Trying to clean up a saddle that's been sitting in the barn. The stains are on the lighter leather and are from the chickens hanging out over the saddle rack. 

I plan on oiling it, but would like to remove those stains first..

Any ideas on how to remove dark stains off a lighter colored leather saddle?

Saddle soap?


----------



## jill.costello

Hey- sorry I didn't reply to your PM! I was doing "Inbox Cleanup" because I was full, lol...

If by "hanging out", you mean pooping, then I don't know what to tell ya'! Chicken poop is one of those mystery substances that has incredible power, lol.

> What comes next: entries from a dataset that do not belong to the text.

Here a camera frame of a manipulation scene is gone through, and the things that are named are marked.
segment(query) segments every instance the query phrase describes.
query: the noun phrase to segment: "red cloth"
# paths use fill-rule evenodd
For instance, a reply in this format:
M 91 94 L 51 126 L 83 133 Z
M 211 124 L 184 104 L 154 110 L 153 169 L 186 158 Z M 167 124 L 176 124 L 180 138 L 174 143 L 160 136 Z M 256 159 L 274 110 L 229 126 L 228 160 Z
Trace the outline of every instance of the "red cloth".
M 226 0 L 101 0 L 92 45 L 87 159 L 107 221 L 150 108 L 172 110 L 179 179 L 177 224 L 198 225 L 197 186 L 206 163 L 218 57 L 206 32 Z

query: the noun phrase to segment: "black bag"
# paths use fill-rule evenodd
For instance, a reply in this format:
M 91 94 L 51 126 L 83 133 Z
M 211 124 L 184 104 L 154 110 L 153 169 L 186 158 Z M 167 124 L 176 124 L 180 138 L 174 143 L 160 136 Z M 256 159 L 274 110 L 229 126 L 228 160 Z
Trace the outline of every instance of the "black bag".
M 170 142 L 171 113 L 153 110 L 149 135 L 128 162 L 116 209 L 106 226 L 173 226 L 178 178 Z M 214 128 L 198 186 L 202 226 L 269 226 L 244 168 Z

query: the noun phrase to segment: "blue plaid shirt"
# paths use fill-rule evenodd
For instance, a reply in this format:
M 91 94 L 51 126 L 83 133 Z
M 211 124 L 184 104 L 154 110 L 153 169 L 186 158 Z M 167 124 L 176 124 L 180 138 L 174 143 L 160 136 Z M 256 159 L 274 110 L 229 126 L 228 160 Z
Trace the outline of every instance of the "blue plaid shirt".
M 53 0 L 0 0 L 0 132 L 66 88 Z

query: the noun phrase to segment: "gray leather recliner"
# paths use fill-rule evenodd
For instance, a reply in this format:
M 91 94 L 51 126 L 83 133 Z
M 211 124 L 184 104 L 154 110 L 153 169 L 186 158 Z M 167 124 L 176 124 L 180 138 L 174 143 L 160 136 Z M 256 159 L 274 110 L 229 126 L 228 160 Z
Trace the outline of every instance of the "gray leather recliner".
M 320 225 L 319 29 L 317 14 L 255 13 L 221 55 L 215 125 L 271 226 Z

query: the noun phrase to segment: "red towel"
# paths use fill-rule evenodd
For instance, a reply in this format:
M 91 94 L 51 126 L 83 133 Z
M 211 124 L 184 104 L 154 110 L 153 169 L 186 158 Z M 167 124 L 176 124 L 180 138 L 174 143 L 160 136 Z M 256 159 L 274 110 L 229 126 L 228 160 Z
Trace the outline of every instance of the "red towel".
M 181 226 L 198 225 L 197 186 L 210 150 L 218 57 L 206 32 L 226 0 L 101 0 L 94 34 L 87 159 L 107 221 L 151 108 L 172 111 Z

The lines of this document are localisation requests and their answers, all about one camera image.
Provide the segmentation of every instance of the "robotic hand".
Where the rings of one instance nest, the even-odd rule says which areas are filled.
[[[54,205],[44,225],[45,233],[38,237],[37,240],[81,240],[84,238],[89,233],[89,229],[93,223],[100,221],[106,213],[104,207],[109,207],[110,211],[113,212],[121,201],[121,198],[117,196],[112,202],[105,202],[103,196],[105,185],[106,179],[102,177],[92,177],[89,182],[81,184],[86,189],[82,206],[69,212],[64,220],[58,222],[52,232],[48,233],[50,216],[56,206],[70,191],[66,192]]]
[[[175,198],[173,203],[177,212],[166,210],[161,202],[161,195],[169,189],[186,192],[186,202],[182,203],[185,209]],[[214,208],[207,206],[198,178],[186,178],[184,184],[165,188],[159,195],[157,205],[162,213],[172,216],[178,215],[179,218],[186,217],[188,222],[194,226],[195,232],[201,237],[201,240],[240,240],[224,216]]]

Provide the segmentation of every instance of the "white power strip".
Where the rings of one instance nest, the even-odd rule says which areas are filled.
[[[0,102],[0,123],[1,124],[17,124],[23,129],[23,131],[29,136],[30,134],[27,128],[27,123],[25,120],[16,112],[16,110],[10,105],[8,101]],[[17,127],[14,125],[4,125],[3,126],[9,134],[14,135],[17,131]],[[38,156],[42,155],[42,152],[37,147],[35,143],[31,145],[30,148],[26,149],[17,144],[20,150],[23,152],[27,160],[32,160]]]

Seriously, I believe that these aren't surface stains; I think the digestive products have soaked into the pores of the leather and into the fibers, so the idea of "bleaching" them out appeals to me less than the idea of just darkening the surrounding areas to blend it in....

BUT, if I were to TRY to "bleach" the stains, I would first try to very carefully dab on some hydrogen peroxide LIGHTLY- being careful to use a q-tip or some such to really only touch the stain with the peroxide. After a few tries, if that doesn't provide results, and depending on the existing finish on the saddle, you can try OxyClean or any of the Oxygen granular products. Dab a cloth in some water and then dab up a few granuls of Oxy and agian, just tap and lightly rub the stain. Let it make a film or paste, and come back to it in an hour or two to wipe it away with fresh water and see what happened.

That's how I would tackle it if it were mine! Good Luck!


----------



## wolffeathers

Thanks Jill,
it drank half a bottle of neatsfoot oil(it was neglected) and darkened up a good bit. It's not as contrasting now, so the spots are less noticeable. 

Nothing like waking up in the morning and doing some leather therapy while you drink your coffee.


----------



## jill.costello

wolffeathers said:


> Thanks Jill,
> it drank half a bottle of neatsfoot oil(it was neglected) and darkened up a good bit. It's not as contrasting now, so the spots are less noticeable.
> 
> *Nothing like waking up in the morning and doing some leather therapy while you drink your coffee*.


I couldn't agree more!! :goodjob:


----------